Task details> Reproduce verbatim only the line that holds "Name the bounding box enclosing the left gripper right" and the lines that follow it to the end of the listing.

Records shown>
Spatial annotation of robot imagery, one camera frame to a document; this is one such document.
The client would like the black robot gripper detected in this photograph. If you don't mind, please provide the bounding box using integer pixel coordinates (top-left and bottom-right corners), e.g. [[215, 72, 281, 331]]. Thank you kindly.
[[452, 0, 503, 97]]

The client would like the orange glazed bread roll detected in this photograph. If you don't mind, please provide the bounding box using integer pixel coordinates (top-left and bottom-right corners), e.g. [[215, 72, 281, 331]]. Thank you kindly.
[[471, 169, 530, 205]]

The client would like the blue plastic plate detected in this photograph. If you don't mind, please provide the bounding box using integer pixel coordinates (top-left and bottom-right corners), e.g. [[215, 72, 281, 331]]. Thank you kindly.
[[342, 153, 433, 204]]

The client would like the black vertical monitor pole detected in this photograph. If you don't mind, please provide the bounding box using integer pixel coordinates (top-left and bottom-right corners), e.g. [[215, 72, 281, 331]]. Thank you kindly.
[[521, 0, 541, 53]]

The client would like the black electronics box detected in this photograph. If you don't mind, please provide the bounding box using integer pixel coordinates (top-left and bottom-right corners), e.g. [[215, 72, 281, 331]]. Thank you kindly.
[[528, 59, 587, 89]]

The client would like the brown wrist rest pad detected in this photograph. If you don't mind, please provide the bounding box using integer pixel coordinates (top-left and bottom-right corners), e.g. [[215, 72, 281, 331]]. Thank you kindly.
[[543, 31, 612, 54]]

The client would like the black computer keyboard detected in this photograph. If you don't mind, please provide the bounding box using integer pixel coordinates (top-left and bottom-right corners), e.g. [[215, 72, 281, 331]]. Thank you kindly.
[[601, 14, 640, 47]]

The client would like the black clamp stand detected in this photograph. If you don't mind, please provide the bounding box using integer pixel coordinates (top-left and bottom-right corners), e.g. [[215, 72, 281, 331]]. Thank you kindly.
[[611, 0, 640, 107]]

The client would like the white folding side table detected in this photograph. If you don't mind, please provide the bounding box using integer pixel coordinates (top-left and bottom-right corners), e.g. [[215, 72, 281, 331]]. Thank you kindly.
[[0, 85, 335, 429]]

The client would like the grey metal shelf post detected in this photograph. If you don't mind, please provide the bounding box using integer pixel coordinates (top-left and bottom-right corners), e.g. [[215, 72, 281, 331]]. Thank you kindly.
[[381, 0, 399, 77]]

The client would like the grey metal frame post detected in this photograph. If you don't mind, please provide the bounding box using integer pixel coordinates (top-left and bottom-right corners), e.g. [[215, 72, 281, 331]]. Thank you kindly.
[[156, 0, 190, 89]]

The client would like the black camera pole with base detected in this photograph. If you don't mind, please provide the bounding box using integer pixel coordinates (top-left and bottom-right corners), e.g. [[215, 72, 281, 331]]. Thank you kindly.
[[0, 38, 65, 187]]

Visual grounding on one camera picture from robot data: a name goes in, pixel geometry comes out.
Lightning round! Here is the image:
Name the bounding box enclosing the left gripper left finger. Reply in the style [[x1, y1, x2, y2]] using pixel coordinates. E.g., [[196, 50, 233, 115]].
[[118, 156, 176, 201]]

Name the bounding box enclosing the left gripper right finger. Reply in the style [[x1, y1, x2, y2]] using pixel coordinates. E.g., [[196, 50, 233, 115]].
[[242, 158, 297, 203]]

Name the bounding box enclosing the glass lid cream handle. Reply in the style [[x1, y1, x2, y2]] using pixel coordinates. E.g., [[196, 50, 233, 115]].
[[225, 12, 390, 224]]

Written solution>
Name the bounding box enclosing the left gripper right finger. Reply in the style [[x1, y1, x2, y2]] using pixel coordinates. E.g., [[196, 50, 233, 115]].
[[242, 158, 297, 203]]

Name the bounding box enclosing the glass lid cream handle. Reply in the style [[x1, y1, x2, y2]] using pixel coordinates. E.g., [[196, 50, 233, 115]].
[[225, 12, 390, 224]]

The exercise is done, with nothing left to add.